• _Problem requirements_
Over all lines in the data below, count those holding "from" and give only the result.
++++++++
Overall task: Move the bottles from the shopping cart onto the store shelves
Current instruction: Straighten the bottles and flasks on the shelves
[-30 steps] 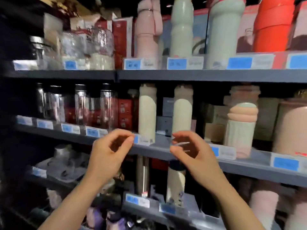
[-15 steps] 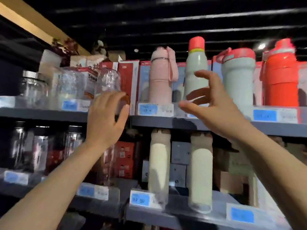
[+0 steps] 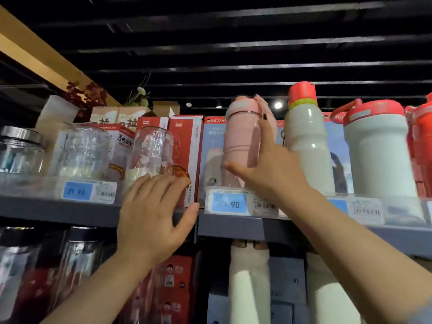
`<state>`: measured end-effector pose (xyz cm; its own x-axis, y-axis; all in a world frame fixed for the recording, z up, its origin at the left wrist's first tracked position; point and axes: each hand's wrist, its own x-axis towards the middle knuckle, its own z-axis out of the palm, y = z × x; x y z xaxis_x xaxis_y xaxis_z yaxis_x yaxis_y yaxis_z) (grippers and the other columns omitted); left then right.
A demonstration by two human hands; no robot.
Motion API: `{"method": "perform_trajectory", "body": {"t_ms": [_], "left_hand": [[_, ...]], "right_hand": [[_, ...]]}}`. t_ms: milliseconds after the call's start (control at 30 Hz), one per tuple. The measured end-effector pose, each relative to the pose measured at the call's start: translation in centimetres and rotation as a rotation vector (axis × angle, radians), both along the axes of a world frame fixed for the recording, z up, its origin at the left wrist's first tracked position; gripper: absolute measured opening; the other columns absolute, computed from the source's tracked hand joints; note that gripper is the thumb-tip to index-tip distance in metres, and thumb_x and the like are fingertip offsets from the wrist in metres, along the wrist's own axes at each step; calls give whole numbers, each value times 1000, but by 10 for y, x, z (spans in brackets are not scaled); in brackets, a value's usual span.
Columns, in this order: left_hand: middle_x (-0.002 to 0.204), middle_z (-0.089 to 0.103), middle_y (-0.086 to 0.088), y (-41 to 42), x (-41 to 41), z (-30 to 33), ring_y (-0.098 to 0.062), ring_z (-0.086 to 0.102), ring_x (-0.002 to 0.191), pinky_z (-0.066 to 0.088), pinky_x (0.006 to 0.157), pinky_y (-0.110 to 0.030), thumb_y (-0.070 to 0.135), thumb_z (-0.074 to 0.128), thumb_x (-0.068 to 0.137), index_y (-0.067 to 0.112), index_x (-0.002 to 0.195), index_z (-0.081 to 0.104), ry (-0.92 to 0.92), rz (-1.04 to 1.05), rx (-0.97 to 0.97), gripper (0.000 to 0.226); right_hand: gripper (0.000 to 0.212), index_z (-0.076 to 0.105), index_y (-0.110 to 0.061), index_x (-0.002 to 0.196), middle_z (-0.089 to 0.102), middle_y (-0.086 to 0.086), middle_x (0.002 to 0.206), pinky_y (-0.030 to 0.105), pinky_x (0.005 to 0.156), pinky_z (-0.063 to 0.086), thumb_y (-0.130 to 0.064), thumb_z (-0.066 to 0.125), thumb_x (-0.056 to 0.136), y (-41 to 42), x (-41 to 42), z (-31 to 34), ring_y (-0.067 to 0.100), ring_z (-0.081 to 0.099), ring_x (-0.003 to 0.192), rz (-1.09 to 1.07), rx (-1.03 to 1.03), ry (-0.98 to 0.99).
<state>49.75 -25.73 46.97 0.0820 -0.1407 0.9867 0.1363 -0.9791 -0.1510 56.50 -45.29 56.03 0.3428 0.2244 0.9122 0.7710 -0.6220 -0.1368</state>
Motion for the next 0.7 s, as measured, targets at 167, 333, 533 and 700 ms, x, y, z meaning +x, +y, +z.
{"method": "perform_trajectory", "body": {"t_ms": [167,333,533,700], "left_hand": [[109,68,-4,-2,-1,-2,-24,59,103,34,100,-39,46,34,96,11,117,67,-16,-25,11,53],[110,67,-2,-3,-3,-2,-20,56,106,33,101,-38,40,39,92,12,118,65,-3,-23,1,47],[109,67,-2,-4,-4,-3,-21,56,105,35,100,-39,38,39,91,12,118,65,-1,-19,-7,45],[108,67,-3,-4,-3,-3,-21,56,104,37,98,-41,37,40,91,10,116,66,-31,-20,5,46]], "right_hand": [[120,-9,-29,151,58,7,117,29,70,37,-60,74,70,0,2,-2,26,56,90,61,24,73],[111,-6,-29,151,58,8,123,28,71,35,-53,72,75,-3,4,-3,21,47,83,138,29,96],[106,-14,-32,150,55,12,129,28,74,34,-47,65,82,-8,8,2,28,54,97,182,-50,215],[121,-16,-33,150,51,13,133,36,82,43,-65,69,70,-3,3,-3,33,55,109,90,-21,191]]}}
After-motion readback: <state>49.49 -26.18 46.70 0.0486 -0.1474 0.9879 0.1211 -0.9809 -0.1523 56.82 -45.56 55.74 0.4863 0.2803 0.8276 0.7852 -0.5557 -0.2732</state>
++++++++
• _Reply to the exercise_
2